TASK
Print each line exactly, beginning with the one where "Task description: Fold" appears and ending at the last line below.

SUPPLIED INFORMATION
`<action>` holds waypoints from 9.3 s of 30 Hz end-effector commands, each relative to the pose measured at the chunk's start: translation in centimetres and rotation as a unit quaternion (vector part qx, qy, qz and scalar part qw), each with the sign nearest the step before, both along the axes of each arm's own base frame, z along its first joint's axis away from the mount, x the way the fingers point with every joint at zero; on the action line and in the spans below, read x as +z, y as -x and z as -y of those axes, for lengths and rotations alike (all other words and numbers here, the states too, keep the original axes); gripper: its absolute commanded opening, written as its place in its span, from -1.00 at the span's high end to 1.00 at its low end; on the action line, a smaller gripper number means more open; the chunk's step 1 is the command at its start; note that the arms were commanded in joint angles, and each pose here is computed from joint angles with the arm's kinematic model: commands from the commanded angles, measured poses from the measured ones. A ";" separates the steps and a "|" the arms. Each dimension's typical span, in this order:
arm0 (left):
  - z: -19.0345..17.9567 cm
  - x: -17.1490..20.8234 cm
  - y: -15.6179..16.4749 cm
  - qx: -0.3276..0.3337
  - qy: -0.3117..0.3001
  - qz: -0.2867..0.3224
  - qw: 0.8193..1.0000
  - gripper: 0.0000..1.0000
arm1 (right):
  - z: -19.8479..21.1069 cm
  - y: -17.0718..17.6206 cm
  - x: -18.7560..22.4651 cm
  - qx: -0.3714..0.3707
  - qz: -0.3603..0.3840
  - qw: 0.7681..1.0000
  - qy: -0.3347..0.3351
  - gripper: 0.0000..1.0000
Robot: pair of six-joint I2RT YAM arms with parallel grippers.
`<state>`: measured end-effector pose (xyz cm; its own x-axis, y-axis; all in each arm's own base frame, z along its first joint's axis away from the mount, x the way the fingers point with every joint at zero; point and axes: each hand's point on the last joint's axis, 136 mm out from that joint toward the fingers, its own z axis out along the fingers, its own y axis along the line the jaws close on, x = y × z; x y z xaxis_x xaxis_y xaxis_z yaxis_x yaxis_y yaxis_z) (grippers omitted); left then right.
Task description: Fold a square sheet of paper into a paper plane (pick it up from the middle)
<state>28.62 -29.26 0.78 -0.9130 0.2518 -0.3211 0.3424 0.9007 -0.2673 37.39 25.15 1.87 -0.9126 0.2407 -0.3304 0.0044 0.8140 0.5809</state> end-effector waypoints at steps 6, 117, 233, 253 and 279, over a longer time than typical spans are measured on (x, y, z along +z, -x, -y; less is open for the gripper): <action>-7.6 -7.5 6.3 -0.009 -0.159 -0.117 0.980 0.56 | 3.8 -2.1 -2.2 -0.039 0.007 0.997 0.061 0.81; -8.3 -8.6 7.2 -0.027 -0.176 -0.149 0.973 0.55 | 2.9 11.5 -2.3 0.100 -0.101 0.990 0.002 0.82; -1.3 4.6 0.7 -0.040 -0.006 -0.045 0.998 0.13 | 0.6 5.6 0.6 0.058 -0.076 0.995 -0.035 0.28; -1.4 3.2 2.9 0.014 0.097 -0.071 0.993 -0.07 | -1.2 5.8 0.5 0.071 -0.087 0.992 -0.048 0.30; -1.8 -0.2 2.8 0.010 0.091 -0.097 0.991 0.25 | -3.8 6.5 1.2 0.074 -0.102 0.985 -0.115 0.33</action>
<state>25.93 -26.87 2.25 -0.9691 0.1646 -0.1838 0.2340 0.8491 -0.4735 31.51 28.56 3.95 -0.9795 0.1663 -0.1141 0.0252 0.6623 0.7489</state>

RESULT OF THE EXERCISE
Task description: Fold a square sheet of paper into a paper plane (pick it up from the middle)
<state>28.62 -29.26 0.78 -0.9130 0.2518 -0.3211 0.3424 0.9007 -0.2673 37.39 25.15 1.87 -0.9126 0.2407 -0.3304 0.0044 0.8140 0.5809</state> end-effector waypoints at steps 6, 117, 233, 253 and 279, over a longer time than typical spans are measured on (x, y, z along +z, -x, -y; less is open for the gripper): <action>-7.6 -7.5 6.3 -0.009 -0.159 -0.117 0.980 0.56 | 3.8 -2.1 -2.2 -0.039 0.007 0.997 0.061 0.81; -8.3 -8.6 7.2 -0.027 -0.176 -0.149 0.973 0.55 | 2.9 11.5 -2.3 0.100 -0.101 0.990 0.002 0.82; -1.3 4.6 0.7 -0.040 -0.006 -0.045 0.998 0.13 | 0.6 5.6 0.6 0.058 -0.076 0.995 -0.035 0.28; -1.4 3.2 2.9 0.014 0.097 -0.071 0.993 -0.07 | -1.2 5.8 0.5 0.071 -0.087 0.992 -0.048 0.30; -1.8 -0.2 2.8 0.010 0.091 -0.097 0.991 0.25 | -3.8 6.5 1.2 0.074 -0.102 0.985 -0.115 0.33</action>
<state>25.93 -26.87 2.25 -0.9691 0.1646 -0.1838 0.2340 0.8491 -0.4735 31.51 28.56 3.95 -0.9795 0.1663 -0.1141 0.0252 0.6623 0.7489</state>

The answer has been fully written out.